We used to have about all the red faze of fox squirrels seen in the above pictures. The last couple of years we have been seeing more of the grey faze foxes. The wife thought she saw a black fazed one in the oak tree out our living room window a few days ago.I was told that one was protected, by the act of woman.
We have a few of the tiny red squirrels nasty buggers that cause big problems. They found a way in the travel trailer we had at deer camp in the UPPER one year. Sure made a mess of it chewing holes in the cieling and side panaling. I declaired war on them so in the summer when we were there I was shooting them putting them in the fire pit to burn the next time we fired it up. They kept dissapearing form the pit the year we built the cabin.
We decided to build a perment cabin there, lumber was delivered and tarped till needed. Went out one morning to remove the tarp for the loft flooring and there was a weasle under that tarp with a stock pile of those red squirrels I had shot the last couple of days.
I like weasles but don't have chickens to worry about.

 Al


----------



## Buckshot00 (Sep 11, 2011)

Good story. I bought a remington nylon 66 with the chrome plating back in '79 and still have it. Haven't shot it in years.


----------



## Steve NW WI (Sep 11, 2011)

Grew up with a Nylon 66, it didn't fare well when our house burned down when I was about 15. I'd like to have another one someday just for nostalgia purposes.

These days, a 597 heavy barrel with a 6x18 target scope and bipod is the squirrel slayer of choice. I've got a 511 bolt gun with open sights that I take out when I feel like making the squirrels' odds better (much better LOL). I'm getting to the point where I might well take the camera hunting as well, don't need to kill everything in sight anymore.
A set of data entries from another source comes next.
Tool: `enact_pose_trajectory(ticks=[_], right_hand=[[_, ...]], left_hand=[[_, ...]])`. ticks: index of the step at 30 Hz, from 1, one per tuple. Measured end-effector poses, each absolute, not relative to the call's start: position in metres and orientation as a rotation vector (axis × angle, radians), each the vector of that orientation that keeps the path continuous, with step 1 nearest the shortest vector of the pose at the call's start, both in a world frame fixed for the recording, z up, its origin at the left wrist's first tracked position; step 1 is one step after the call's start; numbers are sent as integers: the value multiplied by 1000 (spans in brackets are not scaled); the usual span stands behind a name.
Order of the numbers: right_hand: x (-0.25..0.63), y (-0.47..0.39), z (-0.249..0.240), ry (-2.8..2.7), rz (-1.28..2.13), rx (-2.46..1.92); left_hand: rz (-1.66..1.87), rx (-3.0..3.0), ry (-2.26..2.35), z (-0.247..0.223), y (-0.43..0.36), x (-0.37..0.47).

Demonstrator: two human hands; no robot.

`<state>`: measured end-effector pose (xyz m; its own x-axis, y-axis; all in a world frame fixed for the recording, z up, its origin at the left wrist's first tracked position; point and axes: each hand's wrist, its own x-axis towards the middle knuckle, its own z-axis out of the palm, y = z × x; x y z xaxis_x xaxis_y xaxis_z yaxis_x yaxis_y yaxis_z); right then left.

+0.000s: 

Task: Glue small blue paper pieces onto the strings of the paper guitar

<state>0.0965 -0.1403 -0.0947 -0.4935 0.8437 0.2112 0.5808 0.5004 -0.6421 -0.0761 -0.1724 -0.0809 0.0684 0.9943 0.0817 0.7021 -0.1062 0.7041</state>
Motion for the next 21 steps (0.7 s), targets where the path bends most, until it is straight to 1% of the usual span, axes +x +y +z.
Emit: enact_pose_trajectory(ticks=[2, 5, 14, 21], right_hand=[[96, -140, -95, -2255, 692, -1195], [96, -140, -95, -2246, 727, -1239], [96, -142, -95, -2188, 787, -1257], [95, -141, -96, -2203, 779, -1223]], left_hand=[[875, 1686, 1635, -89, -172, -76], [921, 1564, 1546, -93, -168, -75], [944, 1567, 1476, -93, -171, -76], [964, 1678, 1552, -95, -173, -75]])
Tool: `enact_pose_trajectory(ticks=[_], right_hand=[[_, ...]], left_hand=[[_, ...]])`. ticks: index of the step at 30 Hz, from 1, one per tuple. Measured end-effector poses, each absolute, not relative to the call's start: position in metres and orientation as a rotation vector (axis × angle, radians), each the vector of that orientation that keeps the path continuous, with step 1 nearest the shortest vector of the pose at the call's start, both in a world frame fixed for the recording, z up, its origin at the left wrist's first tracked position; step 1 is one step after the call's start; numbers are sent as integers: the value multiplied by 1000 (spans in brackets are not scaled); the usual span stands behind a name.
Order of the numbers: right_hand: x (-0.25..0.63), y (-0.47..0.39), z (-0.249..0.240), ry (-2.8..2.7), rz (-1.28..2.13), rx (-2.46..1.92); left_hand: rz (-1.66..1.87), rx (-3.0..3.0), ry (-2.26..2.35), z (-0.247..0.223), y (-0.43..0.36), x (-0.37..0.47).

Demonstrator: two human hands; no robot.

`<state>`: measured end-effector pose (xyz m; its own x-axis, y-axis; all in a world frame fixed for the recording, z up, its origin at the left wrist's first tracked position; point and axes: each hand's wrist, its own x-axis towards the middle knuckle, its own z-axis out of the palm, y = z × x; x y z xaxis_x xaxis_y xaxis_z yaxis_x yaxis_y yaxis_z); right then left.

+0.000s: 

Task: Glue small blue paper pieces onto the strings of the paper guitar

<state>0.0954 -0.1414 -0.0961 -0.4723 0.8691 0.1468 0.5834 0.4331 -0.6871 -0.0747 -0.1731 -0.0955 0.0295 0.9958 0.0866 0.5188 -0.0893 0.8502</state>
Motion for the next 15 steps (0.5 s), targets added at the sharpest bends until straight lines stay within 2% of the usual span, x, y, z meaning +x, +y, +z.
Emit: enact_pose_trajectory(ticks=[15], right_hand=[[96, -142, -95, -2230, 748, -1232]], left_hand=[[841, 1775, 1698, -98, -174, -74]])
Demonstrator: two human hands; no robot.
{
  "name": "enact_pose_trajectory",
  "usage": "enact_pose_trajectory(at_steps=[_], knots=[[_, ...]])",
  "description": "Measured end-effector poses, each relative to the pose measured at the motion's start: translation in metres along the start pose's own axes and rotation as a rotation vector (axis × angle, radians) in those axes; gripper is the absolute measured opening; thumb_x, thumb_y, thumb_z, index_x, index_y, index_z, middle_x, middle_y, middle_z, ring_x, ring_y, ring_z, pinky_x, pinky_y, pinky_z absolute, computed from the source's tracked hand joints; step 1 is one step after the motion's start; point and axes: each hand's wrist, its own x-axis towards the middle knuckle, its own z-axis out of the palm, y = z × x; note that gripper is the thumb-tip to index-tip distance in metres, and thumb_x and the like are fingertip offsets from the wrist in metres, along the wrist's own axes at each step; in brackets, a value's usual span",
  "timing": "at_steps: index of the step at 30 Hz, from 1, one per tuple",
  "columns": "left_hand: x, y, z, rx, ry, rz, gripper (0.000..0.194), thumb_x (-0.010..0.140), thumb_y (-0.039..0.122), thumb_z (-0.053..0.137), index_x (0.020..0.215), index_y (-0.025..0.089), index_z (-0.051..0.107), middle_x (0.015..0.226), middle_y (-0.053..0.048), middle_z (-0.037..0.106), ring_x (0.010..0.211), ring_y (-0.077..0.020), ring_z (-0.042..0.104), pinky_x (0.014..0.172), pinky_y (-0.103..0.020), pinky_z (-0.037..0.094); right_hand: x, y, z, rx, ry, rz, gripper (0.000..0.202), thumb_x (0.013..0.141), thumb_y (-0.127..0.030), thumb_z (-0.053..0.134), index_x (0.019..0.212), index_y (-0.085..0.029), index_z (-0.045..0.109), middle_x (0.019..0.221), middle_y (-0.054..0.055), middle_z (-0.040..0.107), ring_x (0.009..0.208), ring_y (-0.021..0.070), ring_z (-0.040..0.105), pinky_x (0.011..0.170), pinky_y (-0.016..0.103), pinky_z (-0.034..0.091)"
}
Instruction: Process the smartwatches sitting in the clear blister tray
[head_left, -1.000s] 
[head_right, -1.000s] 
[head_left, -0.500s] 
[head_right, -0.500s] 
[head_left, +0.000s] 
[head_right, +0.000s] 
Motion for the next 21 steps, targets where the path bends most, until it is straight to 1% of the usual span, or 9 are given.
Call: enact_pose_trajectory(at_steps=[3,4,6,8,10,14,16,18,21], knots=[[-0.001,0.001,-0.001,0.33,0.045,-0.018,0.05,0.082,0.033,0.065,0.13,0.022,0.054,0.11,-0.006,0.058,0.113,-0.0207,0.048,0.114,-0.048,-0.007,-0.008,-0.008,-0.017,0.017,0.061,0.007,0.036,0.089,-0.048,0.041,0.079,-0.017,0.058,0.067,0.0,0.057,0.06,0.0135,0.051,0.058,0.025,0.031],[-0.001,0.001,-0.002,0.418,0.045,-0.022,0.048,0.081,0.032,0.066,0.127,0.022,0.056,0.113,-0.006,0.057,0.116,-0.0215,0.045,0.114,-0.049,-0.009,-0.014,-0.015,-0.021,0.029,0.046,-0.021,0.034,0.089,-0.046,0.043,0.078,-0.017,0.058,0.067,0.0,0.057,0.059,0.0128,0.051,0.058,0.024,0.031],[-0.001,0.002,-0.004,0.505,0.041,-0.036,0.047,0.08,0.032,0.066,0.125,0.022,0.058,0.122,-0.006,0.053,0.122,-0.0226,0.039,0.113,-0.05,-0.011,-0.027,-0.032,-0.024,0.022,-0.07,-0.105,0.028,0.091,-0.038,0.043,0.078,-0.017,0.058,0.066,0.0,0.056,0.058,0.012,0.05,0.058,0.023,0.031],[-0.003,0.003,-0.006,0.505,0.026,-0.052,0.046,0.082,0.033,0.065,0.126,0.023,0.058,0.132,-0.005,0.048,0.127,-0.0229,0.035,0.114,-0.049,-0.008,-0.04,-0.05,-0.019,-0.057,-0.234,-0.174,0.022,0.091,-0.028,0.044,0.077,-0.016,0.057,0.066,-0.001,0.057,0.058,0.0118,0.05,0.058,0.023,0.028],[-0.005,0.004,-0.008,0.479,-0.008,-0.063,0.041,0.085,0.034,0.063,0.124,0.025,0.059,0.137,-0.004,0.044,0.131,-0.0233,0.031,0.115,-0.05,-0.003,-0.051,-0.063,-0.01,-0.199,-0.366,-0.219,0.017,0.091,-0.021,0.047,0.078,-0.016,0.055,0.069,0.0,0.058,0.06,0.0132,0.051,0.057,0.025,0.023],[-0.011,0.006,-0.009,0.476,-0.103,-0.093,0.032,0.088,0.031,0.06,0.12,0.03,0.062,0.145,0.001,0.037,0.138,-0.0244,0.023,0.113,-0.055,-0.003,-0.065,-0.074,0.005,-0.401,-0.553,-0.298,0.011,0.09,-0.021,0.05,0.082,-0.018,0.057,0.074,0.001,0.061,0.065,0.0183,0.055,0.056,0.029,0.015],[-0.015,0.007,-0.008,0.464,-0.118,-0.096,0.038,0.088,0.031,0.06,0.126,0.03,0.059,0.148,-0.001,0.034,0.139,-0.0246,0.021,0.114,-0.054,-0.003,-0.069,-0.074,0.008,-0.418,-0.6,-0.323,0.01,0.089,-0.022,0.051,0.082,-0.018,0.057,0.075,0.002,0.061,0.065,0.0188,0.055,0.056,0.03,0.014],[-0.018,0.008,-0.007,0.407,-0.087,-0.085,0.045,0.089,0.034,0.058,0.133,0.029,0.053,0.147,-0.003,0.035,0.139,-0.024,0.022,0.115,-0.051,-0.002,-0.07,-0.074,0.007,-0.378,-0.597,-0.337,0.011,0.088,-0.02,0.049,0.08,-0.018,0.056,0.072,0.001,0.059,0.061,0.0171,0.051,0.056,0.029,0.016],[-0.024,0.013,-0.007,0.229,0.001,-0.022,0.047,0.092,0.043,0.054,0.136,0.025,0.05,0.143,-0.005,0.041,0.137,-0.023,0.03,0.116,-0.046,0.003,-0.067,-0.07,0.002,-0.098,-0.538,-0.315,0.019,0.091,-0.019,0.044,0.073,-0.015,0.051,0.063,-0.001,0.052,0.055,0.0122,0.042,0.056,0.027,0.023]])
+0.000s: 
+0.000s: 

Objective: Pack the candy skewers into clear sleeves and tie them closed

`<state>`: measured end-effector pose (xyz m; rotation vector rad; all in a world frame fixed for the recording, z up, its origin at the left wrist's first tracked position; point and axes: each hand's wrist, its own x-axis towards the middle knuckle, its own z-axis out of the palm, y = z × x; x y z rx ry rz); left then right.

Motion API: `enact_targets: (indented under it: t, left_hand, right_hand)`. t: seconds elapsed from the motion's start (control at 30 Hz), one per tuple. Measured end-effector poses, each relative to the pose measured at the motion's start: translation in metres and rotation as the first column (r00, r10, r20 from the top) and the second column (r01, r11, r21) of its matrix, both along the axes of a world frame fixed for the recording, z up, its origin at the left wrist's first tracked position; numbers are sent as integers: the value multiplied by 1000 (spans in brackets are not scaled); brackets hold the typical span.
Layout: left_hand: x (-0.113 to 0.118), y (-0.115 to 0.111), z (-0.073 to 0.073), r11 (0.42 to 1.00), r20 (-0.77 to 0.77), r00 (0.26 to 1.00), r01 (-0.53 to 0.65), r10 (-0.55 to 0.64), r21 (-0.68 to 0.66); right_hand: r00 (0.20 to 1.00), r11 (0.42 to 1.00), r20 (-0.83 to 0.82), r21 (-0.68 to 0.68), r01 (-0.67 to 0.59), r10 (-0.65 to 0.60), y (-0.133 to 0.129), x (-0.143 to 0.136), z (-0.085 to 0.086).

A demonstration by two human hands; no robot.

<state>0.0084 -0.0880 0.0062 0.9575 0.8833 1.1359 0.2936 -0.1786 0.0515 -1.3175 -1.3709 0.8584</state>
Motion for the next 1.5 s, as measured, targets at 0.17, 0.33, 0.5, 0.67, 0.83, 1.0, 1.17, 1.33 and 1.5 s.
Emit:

Got a 8 month old Lab mix that loves to retrieve, we shall see how she likes fetching beady eyed bushy tailed tree rats soon. Small game opens Saturday here in WI as well.

Yoop, those recipes have me drooling!


----------



## PasoRoblesJimmy (Sep 12, 2011)

I never go camping in the national forest during quail or squirrel hunting season without a dutch oven. Dig a hole. Burn wood down to a nice bed of coals. Put the dutch oven in the hole an cover it with coals. Makes fine eating.


----------



## alleyyooper (Sep 12, 2011)

I agree it would be nice to replace that Nylon 66 because I do feel it was a real good rifle back in the day for the price. Problem with that is at the prices they are getting for used one is stupid high in my option.

 Al


----------



## deeker (Sep 12, 2011)

Going to chase a few greys and fox in the next two weeks.


----------



## PasoRoblesJimmy (Sep 13, 2011)

alleyyooper said:


> I agree it would be nice to replace that Nylon 66 because I do feel it was a real good rifle back in the day for the price. Problem with that is at the prices they are getting for used one is stupid high in my option.
> 
> Al


 
Too bad it was taken out of production. A friend let me do target practice with his Nylon 66. It is light and handy and I was amazed of how accurate it was.

I hunt squirrels with a Remington 541S target barrel, bolt action rifle equipped with a Bushnell 3-9x30mm full size riflescope. In black bear country with aggressive and belligerent bears, I carry a Remington 1100 semi-auto 12 gauge with a few rifled slugs for self-protection.


----------



## indiansprings (Sep 13, 2011)

+1 on the Nylon 66, one of my all time favorites, I still have one to carry when coon hunting, they are so light. I've never had it jam/mis-feed in all the years I've had it. I wish they still made it. 

I've been putting on a metal roof on my MIL's house which is surrounded by walnut trees, I've been seeing a ton of squirrels gathering up the walnuts, they sit there and scold me most of the time. They don't realize I'm creating a target folder on each one of them. I'm lucky in that the MIL hates the red squirrels, they get into her chicken feed, and she thinks they are mean to the little grey squirrels so I'll get to eliminate them. It's been kind of nice being up on the peak of the roof the last several evenings, you can overlook the about 3/4 mile of creek bottom. From that vantage point I've been able to watch several deer go into our milo food plots and watch beaver working on their dam.


----------



## Fifelaker (Sep 16, 2011)

I have 2 nylon 66's one apache black and one mohak brown. The black has a 2X7 weaver the brown open sights. Alot of kids and a few adults had there first experence with these guns. I have fired many thousands of rounds through these with few hang ups. one of remingtons better .22's.


----------